DESCRIPTION OF THE TASK = Check every line of the data below for "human". Copy each one that has it.

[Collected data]

···

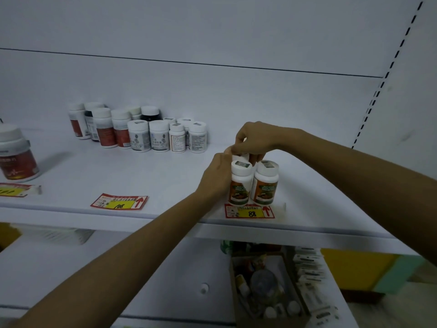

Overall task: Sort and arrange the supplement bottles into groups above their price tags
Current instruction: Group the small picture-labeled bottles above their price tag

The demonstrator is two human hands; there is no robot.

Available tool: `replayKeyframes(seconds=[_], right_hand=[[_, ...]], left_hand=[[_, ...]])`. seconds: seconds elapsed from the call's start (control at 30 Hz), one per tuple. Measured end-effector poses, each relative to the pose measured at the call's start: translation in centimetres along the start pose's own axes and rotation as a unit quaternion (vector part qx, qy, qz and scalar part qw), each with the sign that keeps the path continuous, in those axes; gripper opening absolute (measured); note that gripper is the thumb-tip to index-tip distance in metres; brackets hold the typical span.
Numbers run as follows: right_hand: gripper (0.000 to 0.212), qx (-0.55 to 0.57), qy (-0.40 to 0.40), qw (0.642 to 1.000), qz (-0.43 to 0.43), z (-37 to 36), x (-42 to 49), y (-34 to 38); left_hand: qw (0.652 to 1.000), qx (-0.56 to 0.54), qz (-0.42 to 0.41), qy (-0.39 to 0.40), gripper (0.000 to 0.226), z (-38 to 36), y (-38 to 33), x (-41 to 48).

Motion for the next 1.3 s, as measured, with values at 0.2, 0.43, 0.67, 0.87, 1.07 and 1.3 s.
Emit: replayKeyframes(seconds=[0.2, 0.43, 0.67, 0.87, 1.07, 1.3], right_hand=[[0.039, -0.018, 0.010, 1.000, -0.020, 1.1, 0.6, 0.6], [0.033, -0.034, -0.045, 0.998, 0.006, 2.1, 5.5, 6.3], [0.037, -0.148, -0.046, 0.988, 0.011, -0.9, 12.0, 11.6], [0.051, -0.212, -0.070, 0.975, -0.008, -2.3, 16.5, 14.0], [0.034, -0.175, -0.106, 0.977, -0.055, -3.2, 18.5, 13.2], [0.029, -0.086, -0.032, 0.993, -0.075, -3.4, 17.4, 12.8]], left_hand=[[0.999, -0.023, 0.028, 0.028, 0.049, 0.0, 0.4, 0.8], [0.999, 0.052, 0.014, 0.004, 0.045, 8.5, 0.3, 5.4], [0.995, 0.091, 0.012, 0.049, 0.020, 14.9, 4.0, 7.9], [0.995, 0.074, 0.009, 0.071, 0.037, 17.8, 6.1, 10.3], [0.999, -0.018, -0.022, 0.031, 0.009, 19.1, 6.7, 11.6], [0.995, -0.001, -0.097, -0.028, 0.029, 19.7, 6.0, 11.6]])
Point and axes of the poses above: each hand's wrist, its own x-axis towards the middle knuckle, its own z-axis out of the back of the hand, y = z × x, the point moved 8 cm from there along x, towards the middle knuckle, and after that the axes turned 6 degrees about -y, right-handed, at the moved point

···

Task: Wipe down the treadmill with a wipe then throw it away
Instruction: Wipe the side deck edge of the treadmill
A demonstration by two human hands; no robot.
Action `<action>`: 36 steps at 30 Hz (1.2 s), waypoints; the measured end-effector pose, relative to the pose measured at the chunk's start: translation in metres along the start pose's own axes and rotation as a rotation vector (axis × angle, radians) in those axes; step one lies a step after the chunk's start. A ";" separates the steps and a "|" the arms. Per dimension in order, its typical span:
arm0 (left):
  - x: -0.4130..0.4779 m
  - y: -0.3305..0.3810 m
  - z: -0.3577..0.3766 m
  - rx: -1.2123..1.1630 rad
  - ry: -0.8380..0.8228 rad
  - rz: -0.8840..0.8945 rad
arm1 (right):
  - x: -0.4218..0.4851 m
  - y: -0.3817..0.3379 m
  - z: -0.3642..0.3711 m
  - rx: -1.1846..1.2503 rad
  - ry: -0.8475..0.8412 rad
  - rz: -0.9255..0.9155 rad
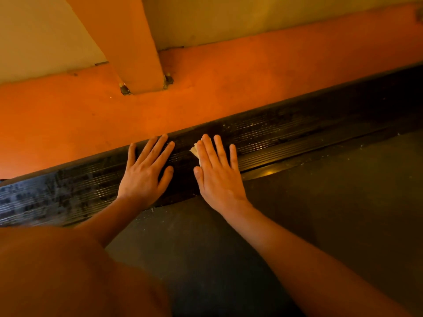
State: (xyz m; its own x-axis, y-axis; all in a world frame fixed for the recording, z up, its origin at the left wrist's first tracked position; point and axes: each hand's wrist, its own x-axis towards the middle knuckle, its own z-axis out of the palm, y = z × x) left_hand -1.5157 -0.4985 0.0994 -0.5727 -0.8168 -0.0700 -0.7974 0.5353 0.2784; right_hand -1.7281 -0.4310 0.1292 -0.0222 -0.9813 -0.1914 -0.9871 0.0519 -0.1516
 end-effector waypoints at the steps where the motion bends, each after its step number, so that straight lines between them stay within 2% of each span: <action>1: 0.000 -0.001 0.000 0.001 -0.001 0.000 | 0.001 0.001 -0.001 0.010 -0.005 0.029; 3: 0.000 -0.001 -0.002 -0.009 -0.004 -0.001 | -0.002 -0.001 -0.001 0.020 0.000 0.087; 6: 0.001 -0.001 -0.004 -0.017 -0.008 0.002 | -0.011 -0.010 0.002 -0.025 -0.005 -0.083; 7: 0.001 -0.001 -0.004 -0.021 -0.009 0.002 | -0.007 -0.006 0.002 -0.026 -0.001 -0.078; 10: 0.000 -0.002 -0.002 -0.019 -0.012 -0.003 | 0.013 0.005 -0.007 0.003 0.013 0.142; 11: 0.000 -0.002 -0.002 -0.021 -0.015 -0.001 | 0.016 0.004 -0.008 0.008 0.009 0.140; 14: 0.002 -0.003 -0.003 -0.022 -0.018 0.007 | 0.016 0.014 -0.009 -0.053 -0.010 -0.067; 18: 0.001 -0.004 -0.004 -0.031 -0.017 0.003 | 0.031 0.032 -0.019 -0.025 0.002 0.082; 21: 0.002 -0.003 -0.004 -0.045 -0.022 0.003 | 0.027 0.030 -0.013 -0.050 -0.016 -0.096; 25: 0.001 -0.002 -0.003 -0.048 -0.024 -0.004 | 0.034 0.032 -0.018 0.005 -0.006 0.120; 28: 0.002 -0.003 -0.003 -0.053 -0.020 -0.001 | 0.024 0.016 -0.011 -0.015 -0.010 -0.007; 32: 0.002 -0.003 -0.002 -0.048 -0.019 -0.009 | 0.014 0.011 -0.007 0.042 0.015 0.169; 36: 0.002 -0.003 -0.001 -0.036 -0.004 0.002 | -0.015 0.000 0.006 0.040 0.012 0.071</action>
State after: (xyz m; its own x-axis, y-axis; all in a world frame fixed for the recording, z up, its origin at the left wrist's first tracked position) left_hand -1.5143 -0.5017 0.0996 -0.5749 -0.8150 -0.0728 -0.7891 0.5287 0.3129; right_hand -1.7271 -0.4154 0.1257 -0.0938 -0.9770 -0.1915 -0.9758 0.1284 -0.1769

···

ANSWER SECTION =
The demonstrator is two human hands; there is no robot.
A demonstration by two human hands; no robot.

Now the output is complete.